→ TASK TO CARRY OUT
Reproduce all of the material, keeping each line intact.

*** Opening of PROVIDED MATERIAL ***

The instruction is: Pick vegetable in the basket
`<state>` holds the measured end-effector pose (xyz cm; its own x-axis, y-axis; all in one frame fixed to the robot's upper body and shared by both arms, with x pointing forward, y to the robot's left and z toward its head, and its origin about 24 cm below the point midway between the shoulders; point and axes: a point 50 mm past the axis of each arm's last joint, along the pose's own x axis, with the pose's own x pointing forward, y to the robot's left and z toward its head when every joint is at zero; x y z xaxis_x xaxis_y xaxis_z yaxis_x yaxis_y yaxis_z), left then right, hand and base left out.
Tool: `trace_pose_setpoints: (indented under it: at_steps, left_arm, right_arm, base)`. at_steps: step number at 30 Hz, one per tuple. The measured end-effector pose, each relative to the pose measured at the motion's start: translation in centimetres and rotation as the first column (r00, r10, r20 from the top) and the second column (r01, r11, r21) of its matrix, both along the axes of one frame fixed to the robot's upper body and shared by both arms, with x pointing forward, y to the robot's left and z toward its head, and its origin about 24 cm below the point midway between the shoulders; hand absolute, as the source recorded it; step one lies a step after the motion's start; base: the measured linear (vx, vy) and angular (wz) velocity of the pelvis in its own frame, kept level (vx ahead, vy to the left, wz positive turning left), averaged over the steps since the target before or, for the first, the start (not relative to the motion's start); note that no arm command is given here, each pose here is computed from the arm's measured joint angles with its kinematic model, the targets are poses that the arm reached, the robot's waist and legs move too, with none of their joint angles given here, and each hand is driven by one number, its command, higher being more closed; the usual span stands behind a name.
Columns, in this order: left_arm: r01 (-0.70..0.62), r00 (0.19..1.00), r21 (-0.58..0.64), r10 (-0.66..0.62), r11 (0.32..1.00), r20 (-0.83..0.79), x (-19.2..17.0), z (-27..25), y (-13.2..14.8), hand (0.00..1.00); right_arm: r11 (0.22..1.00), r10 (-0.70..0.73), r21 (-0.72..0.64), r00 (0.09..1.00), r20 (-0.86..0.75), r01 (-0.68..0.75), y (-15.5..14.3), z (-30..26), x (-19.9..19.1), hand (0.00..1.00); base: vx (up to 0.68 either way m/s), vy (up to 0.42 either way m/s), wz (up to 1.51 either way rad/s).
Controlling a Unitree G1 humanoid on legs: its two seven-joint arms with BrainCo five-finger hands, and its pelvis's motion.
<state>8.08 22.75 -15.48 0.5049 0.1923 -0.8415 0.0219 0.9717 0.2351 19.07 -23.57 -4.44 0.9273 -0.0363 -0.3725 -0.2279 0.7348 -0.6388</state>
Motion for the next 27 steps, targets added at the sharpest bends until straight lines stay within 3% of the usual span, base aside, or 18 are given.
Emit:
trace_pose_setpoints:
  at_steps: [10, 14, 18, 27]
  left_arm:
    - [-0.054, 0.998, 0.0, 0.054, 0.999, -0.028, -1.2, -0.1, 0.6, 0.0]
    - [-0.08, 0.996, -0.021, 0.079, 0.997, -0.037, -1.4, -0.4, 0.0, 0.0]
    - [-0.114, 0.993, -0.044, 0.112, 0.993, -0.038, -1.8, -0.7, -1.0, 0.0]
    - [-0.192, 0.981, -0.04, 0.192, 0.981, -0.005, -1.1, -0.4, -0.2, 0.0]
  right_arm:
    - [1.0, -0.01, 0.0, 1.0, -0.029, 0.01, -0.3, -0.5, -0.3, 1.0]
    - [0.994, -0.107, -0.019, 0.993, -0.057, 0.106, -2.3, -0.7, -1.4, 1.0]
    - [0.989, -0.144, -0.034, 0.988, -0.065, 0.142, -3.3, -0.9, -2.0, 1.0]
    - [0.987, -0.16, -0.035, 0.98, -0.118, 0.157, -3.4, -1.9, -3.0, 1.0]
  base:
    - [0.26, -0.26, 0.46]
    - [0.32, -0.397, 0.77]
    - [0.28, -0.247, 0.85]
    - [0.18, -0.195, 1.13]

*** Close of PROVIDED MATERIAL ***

→ OUTPUT FOR THIS TASK
The instruction is: Pick vegetable in the basket
`<state>` holds the measured end-effector pose (xyz cm; its own x-axis, y-axis; all in one frame fixed to the robot's upper body and shared by both arms, with x pointing forward, y to the robot's left and z toward its head, and its origin about 24 cm below the point midway between the shoulders; point and axes: a point 50 mm past the axis of each arm's last joint, along the pose's own x axis, with the pose's own x pointing forward, y to the robot's left and z toward its head when every joint is at zero; x y z xaxis_x xaxis_y xaxis_z yaxis_x yaxis_y yaxis_z), left then right, hand and base left out.
Tool: `trace_pose_setpoints: (indented under it: at_steps, left_arm, right_arm, base)`. at_steps: step number at 30 Hz, one per tuple. The measured end-effector pose, each relative to the pose measured at the motion's start: translation in centimetres and rotation as the first column (r00, r10, r20 from the top) and the second column (r01, r11, r21) of its matrix, both along the axes of one frame fixed to the robot's upper body and shared by both arms, with x pointing forward, y to the robot's left and z toward its head, and its origin about 24 cm below the point midway between the shoulders; hand absolute, as the source recorded it; step one lies a step after the motion's start; base: the measured linear (vx, vy) and angular (wz) velocity of the pelvis in its own frame, kept level (vx ahead, vy to the left, wz positive turning left), averaged over the steps since the target before or, for the first, the start (not relative to the motion's start); note that no arm command is given here, each pose here is computed from the arm's measured joint angles with its kinematic model, the targets are poses that the arm reached, the robot's waist and legs move too, with none of their joint angles given here, and each hand is driven by one number, its command, higher being more closed; the usual span stands behind a name.
Columns, in this order: left_arm: r01 (-0.70..0.62), r00 (0.19..1.00), r21 (-0.58..0.64), r10 (-0.66..0.62), r11 (0.32..1.00), r20 (-0.83..0.79), x (-19.2..17.0), z (-27..25), y (-13.2..14.8), hand (0.00..1.00); right_arm: r11 (0.22..1.00), r10 (-0.70..0.73), r21 (-0.72..0.64), r00 (0.09..1.00), r20 (-0.86..0.75), r01 (-0.68..0.75), y (-15.5..14.3), z (-30..26), x (-19.9..19.1), hand (0.00..1.00); base: vx (up to 0.68 either way m/s), vy (up to 0.42 either way m/s), wz (up to 1.51 either way rad/s).
Controlling a Unitree G1 humanoid on legs: its two seven-joint arms with BrainCo five-finger hands, and its pelvis's motion.
<state>8.08 22.75 -15.48 0.5049 0.1923 -0.8415 0.0219 0.9717 0.2351 19.07 -23.57 -4.44 0.9273 -0.0363 -0.3725 -0.2279 0.7348 -0.6388</state>
Motion for the next 27 steps, targets added at the sharpest bends until straight lines stay within 3% of the usual span, base aside, or 18 are given.
Emit:
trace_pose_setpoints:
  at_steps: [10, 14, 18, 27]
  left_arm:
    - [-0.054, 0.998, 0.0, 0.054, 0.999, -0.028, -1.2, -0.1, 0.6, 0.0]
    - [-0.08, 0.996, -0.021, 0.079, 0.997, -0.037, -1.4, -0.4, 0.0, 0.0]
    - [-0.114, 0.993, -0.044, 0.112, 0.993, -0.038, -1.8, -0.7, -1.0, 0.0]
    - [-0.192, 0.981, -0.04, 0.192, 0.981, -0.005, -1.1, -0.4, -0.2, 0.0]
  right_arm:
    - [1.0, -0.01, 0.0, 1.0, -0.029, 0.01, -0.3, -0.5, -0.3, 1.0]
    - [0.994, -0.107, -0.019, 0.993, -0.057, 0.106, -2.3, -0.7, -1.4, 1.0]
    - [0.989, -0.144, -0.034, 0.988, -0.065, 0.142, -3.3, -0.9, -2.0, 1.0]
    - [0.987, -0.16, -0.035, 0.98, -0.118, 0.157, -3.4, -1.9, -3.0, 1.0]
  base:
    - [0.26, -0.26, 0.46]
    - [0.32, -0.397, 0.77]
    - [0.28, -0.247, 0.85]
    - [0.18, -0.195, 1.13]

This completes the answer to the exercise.